When I started this thread my focus was entirely on making things faster for a PowerBook G4 with a failed cache. For the most part I think that's worked out.
My premise was that with the trend towards broadband becoming more prevalent and speeds ever increasing that focusing everything to download on a fast network connection was faster than utilitizing disk cache, particularly when it came to the failed cache on my PB.
Since then I have become the proud owner of three PowerMac G5s and have lots of ram and lots of disk cache. I've mentioned here and in other threads creating a RAM disk and I have done this with all of my Macs. Some have less RAM disk space allocated than others, some the maximum I can use.
The current PowerBook I own does not have a failed cache (and in fact is in about as damn good a condition as I could ask for) and so I do have a 16MB ram disk allocated for T4Fx.
You can find how to to that in previous posts.
Lately, because of this I've been trying something else and I will share it here.
Since ram is faster than downloading and disk access and I have a RAM disk, it means anything I cache for T4Fx is in ram and instantly available.
So, I have been trying these settings for the last two weeks:
browser.cache.check_doc_frequency: 3
This is is the setting that tells T4Fx when to check cache for web pages. It's the default setting, which is to check when pages expire (change). Previously I had it set to 1 (never check) because I was wanting everything to download.
But to make this work, this setting has to be enabled…

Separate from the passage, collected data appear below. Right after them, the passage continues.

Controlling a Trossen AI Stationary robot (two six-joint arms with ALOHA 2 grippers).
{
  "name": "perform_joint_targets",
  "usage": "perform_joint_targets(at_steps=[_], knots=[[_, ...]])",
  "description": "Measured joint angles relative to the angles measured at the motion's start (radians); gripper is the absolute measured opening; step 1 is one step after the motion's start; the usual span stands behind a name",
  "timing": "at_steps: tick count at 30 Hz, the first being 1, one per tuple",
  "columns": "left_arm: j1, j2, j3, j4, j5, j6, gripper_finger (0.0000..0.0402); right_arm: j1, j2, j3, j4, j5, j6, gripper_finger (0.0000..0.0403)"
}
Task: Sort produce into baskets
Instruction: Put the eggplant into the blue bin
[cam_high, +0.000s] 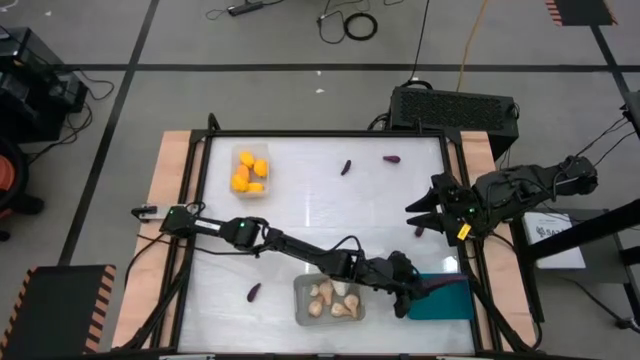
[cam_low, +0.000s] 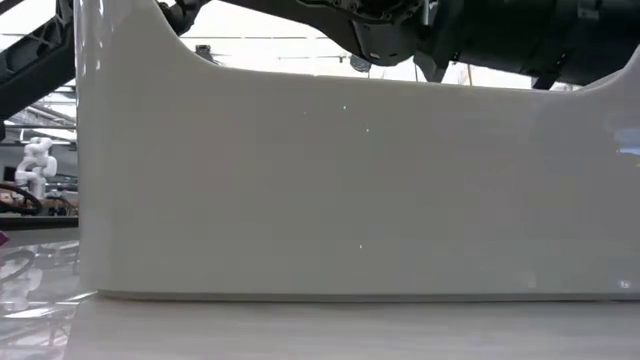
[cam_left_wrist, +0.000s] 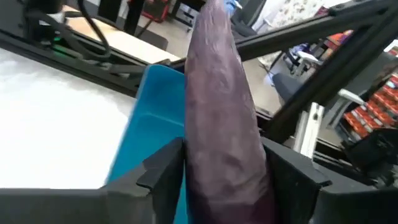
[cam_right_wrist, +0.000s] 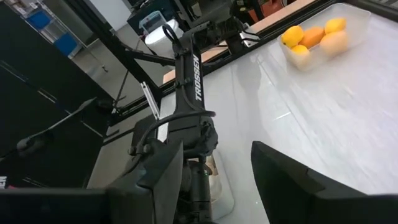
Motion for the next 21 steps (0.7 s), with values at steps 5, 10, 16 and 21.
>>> perform_joint_targets(at_steps=[5, 10, 16, 21], knots=[[-0.002, 0.0, 0.0, 0.004, 0.006, 0.001, 0.0236, 0.0, 0.0, 0.0, -0.033, 0.0, 0.001, 0.0183], [0.008, -0.01, 0.0, -0.03, 0.006, 0.06, 0.0244, 0.0, 0.0, 0.0, -0.061, 0.0, 0.013, 0.0183], [0.028, -0.116, -0.001, -0.22, 0.006, 0.209, 0.0244, 0.0, -0.002, 0.0, -0.06, -0.022, 0.019, 0.0183], [0.043, -0.232, 0.001, -0.596, 0.006, 0.255, 0.0244, 0.0, -0.005, 0.0, -0.07, -0.036, 0.006, 0.0183]])
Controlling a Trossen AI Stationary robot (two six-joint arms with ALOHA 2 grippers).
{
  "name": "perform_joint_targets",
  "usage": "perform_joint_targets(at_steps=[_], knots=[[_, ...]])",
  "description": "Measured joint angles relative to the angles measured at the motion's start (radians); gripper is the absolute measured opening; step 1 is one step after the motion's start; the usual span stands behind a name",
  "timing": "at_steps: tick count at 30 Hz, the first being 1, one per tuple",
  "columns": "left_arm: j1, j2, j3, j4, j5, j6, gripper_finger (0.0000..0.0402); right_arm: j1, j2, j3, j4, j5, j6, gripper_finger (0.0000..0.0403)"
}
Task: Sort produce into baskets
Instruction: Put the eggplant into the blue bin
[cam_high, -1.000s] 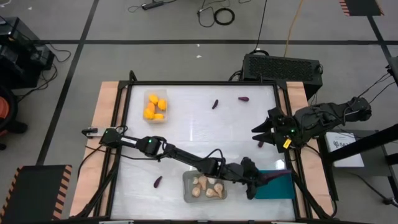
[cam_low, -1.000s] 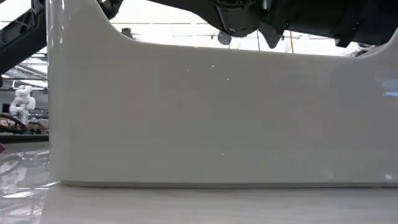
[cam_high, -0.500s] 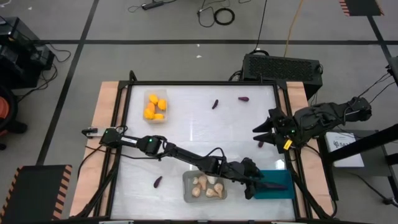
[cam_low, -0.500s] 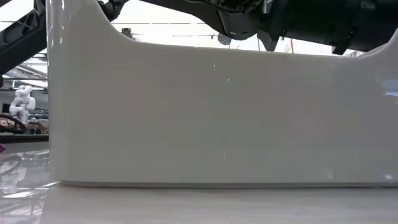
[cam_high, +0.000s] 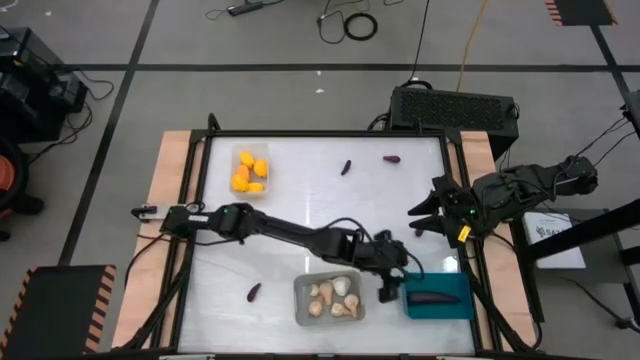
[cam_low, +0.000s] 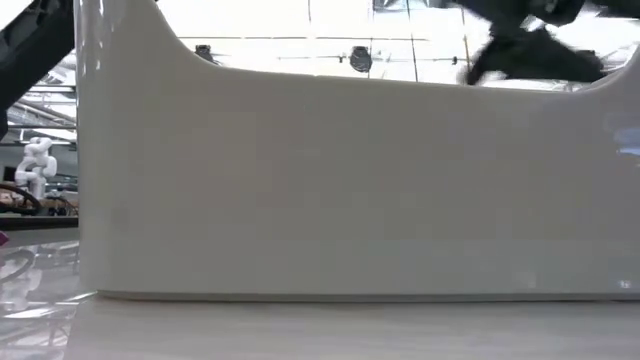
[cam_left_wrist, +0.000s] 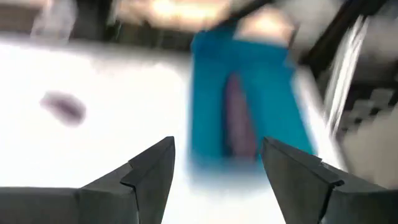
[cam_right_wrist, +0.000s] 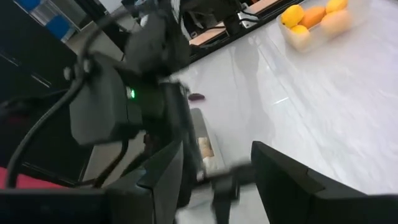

browser.cache.memory.enable: true
Now, if you have set a separate disk cache and it's a ram disk as I have done your webpages will load directly from ram. You'll only reload elements of a page when the page changes.
So far the results have been pretty good.
As always, your mileage may vary but if you want to try this out I would suggest setting up a ram disk and moving your cache to the ram disk.
Note that this will regress some of my settings if you are not using a ram disk as a cache disk. Loading cache from disk will most times be slower than broadband.